Model Retraining

A navio MLflow model can be retrained by associating a Retrainer with it. A Retrainer is itself an MLflow model which implements the training and packaging steps for the retrained model in its predict method. During retraining, the model_input frame passed to the Retrainer's predict() method will contain one row with the following fields:

dataPath string path to the data parquet to be used for the model's retraining. The parquet is a folder readable via, e.g., pandas.read_parquet (with PyArrow installed).
destinationPath string path specifying where to save the retrained model artifact as a zip file.

At the end of retraining, navio expects a response from the Retrainer containing the absolute path to a valid MLflow zip artifact of the retrained model. Therefore, the Retrainer's predict() method should return an object in the form {"prediction": ["absolute/path/to/zip"]}.

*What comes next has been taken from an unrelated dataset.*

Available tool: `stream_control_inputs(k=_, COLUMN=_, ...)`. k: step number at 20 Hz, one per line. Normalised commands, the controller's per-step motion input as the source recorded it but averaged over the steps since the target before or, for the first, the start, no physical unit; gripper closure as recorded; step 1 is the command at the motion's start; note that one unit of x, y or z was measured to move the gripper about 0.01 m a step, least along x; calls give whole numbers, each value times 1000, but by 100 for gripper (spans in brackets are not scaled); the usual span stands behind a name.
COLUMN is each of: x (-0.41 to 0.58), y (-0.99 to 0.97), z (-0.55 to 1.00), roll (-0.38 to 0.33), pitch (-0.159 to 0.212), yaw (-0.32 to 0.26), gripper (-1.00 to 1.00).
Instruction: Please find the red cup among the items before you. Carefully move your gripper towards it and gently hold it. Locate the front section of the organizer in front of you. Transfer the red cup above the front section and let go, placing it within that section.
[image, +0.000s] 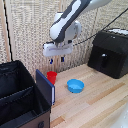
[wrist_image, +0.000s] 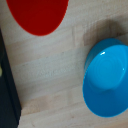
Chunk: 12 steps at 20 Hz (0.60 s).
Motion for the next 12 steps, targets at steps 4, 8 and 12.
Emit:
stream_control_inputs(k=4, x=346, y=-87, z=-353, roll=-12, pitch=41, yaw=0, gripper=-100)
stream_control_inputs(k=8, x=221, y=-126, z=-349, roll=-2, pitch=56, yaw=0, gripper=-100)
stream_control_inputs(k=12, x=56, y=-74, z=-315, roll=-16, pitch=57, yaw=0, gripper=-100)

Thus, the Request Schema for all Retrainer models should look like:

{
  "featureColumns": [
    {
      "name": "dataPath",
      "sampleData": "/mnt/data.csv",
      "type": "string",
      "nullable": false
    },
    {
      "name": "destinationPath",
      "sampleData": "/mnt/model.zip",
      "type": "string",
      "nullable": false
    }
  ],
  "targetColumns": [
    {
      "name": "zipAbsPath",
      "sampleData": "/mnt/model.zip",
      "type": "string",
      "nullable": false
    }
  ]
}

Retrainer Request Schema